Light4Speed hat zum Ziel eine beanspruchungsgerechte Zahnradauslegung bei Höchstdrehzahlen mit und ohne Berücksichtigung von Leichtbaustrukturen zu entwickeln sowie die Effekte und Wechselwirkungen aus verschiedenen Leichtbaustrategien auf die resultierenden Spannungen im Zahnfuß und Schadenscharakteristiken zu untersuchen. Die betrachteten Leichtbaustrategien umfassen dabei:

  • Formleichtbau: Minimierung des Stoffeinsatzes durch Formgebung bei gleichem Tragvermögen der Struktur
  • Stoffleichtbau: Substitution des ursprüngliches Werkstoffs durch einen Werkstoff mit besseren gewichtsspezifischen Eigenschaften (z.B. durch neuartige Wärmebehandlungen)
  • Fertigungsleichtbau: Gewichtsminimierung durch Änderungen an Produktions-, Fertigungs- oder Montageprozessen (z.B. durch gezieltes Einstellen hoher Druckeigenspannungen)

Durch das Vorhaben Light4Speed werden Innovations- und Wertschöpfungspotenziale des Leichtbaus angehoben. Der Leichtbau wird als Konstruktionsphilosophie weiterverfolgt. Insbesondere durch die beanspruchungsgerechte ganzheitliche Gestaltung von Zahnrädern für Höchstdrehzahl-Anwendungen in der Antriebstechnik kann eine ressourceneffiziente Auslegung erfolgen sowie eine verbesserte Funktionalität erzielt werden. Die Leistungsdichte von Höchstdrehzahl-Getrieben kann weiter gesteigert werden, was zu einer direkten Gewichts- und damit CO2-Einsparung führt.
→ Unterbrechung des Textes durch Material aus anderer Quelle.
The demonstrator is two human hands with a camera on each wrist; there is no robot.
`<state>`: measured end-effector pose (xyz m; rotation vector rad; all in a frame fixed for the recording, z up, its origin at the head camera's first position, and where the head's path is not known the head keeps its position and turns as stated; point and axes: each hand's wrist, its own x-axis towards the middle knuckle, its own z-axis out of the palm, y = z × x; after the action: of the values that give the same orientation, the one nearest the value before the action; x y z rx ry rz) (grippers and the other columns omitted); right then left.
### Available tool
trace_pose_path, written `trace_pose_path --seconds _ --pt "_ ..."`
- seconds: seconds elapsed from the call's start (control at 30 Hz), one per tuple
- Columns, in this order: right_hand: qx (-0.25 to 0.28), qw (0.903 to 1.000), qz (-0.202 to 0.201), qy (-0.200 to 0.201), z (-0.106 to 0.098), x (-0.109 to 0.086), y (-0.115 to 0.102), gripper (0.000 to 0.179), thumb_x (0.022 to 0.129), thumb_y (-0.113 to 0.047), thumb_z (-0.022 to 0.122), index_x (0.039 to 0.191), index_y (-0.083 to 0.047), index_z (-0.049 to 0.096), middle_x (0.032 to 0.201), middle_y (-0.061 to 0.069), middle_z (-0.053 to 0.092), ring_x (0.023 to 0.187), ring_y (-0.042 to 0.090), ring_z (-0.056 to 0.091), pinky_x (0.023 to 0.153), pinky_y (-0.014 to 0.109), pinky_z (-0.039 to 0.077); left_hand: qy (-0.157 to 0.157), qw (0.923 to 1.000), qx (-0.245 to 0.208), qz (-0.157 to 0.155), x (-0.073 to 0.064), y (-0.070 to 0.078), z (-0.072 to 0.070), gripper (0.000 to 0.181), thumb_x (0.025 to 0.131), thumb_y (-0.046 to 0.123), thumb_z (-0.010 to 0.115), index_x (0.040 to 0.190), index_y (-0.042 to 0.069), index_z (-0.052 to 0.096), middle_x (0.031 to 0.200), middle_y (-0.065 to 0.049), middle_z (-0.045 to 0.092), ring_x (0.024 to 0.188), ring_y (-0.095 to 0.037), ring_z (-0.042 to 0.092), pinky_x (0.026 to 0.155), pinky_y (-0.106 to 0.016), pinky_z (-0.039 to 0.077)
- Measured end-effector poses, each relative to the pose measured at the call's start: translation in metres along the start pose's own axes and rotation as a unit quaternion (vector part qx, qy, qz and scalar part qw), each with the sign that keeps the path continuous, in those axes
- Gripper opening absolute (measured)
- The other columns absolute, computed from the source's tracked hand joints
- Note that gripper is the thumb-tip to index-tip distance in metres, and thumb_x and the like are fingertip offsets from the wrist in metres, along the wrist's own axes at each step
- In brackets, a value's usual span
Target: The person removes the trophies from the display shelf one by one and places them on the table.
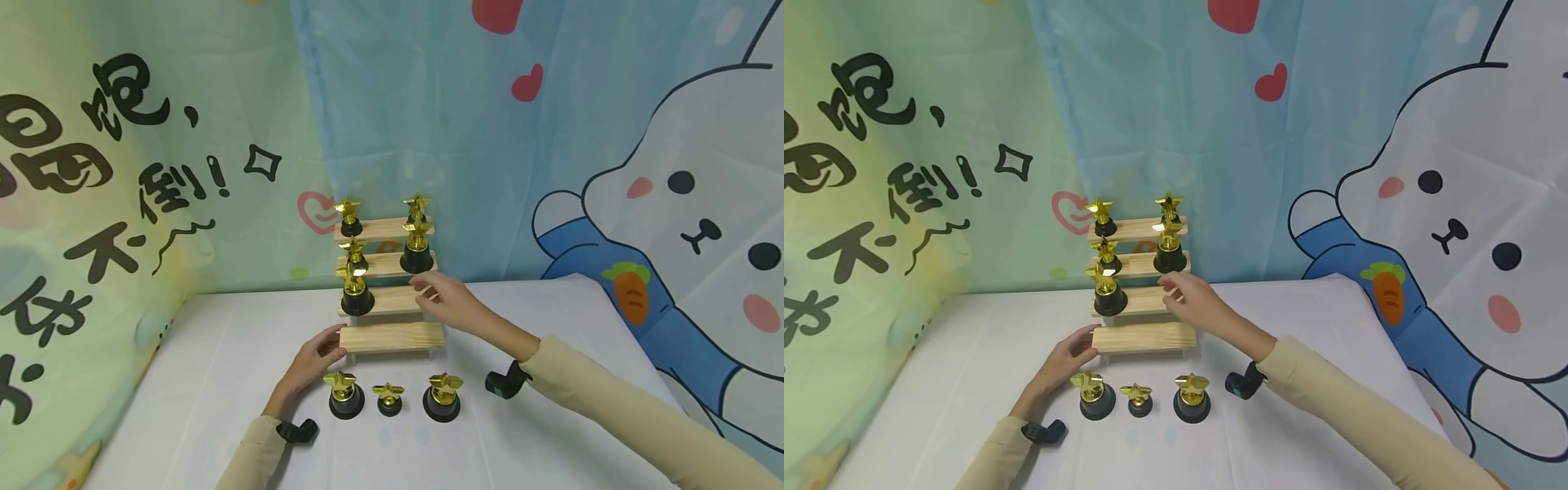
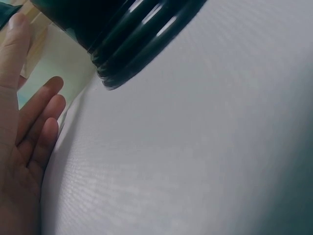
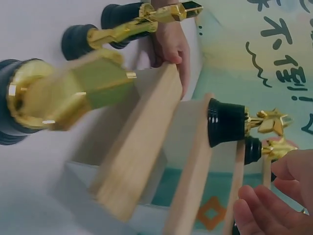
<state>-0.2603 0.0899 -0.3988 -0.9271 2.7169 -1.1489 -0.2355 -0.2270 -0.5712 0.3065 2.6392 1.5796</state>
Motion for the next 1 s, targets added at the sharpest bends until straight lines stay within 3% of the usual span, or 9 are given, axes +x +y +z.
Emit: trace_pose_path --seconds 0.27,0.6,0.83,1.0 --pt "-0.029 0.9992 -0.026 -0.010 0.005 0.032 -0.012 0.036 0.096 -0.012 0.059 0.129 0.000 0.055 0.119 0.019 0.060 0.100 0.028 0.066 0.084 0.035 0.055 -0.001 1.0000 -0.001 0.003 0.002 0.001 -0.001 0.057 0.089 0.033 0.069 0.141 0.018 0.050 0.122 -0.011 0.066 0.102 -0.016 0.064 0.083 -0.022 0.050" --pt "-0.027 0.9995 -0.003 -0.019 0.018 0.065 -0.022 0.044 0.097 -0.025 0.060 0.135 -0.004 0.053 0.125 0.018 0.060 0.106 0.027 0.064 0.085 0.039 0.055 -0.002 1.0000 -0.001 -0.006 0.002 0.001 -0.001 0.055 0.091 0.029 0.068 0.141 0.017 0.050 0.123 -0.013 0.066 0.104 -0.019 0.064 0.084 -0.022 0.049" --pt "-0.001 0.9996 -0.002 -0.028 0.028 0.078 -0.027 0.048 0.097 -0.030 0.060 0.136 -0.005 0.052 0.128 0.017 0.061 0.108 0.028 0.065 0.088 0.040 0.055 -0.010 0.9999 0.000 -0.012 -0.011 0.035 -0.006 0.055 0.093 0.022 0.066 0.142 0.008 0.048 0.123 -0.018 0.065 0.104 -0.021 0.063 0.084 -0.021 0.048" --pt "0.004 0.9993 -0.017 -0.033 0.033 0.083 -0.030 0.046 0.097 -0.028 0.060 0.135 -0.004 0.053 0.130 0.015 0.060 0.110 0.028 0.064 0.090 0.040 0.054 -0.021 0.9997 -0.006 -0.008 -0.012 0.037 -0.009 0.055 0.092 0.022 0.067 0.142 0.007 0.048 0.124 -0.018 0.065 0.103 -0.019 0.063 0.084 -0.020 0.049"
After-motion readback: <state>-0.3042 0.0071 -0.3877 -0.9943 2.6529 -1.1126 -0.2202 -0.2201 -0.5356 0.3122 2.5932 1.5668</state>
Ferner wird angestrebt eine Auslegungsrichtlinie für Höchst-Drehzahlgetriebe in die aktuelle Norm ISO 6336 einfließen zu lassen, um die veränderte Zahnfußspannung bei Höchstdrehzahl sowie entsprechende Optimierungsmaßnahmen in Zukunft bei der Zahnradauslegung mit zu berücksichtigen.
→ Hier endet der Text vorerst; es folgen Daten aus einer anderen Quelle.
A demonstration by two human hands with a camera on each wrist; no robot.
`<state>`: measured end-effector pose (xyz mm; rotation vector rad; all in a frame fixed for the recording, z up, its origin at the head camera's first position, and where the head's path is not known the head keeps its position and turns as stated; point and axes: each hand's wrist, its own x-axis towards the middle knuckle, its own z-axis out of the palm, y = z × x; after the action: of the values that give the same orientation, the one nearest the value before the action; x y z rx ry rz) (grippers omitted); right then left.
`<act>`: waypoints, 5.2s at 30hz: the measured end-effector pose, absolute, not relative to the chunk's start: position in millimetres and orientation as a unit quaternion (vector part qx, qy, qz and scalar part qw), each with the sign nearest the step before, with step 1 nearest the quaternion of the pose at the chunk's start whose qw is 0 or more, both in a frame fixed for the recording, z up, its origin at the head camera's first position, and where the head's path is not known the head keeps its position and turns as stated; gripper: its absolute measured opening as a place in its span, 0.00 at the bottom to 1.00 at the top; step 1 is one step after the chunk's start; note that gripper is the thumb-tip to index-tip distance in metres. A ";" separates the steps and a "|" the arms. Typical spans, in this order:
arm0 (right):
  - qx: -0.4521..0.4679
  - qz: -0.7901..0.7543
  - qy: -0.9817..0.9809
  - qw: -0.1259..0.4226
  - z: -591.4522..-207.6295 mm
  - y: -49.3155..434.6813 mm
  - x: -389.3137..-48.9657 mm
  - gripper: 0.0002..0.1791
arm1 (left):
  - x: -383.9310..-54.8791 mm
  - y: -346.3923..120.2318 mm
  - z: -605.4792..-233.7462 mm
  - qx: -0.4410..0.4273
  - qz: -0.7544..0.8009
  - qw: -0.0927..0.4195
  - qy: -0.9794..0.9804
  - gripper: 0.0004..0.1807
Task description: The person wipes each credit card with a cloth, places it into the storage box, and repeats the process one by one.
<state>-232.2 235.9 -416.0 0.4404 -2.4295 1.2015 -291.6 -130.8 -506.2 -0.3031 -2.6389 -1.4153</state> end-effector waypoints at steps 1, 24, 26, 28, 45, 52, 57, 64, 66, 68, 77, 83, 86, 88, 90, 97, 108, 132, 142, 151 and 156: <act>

Die Forschungsvereinigungen FVA – Forschungsvereinigung Antriebstechnik e.V., FOSTA – Forschungsvereinigung Stahlanwendung e.V. und AWT – Arbeitsgemeinschaft Wärmebehandlung + Werkstofftechnik e.V. mit ihren zahlreichen Mitgliedsunternehmen entlang der gesamten Wertschöpfungskette „Getriebe und Zahnrad“ werden als begleitendes Instrument in die Projektarbeit in Form von regelmäßigen Wissenstransfer durch Vorstellung der Projektergebnisse eingebunden. Somit wird ein bestmöglicher interdisziplinärer Wissens- und Technologietransfer während der gesamten Projektlaufzeit gewährleistet. Damit wird ein Beitrag zur Wettbewerbsfähigkeit, zum Umwelt- und Klimaschutz als auch für die Arbeitsplätze am Industriestandort Deutschland geleistet.

Das Projektkonsortium trifft sich 2 mal pro Jahr in großer Runde um den Projektfortschritt zu besprechen und das weitere Vorgehen zu planen. Des weiteren findet einmal monatlich ein Jour-fixe aller Projektsachbearbeiter statt um sich gegenseitig auf den neuesten Stand zu bringen und das weitere Vorgehen zu besprechen.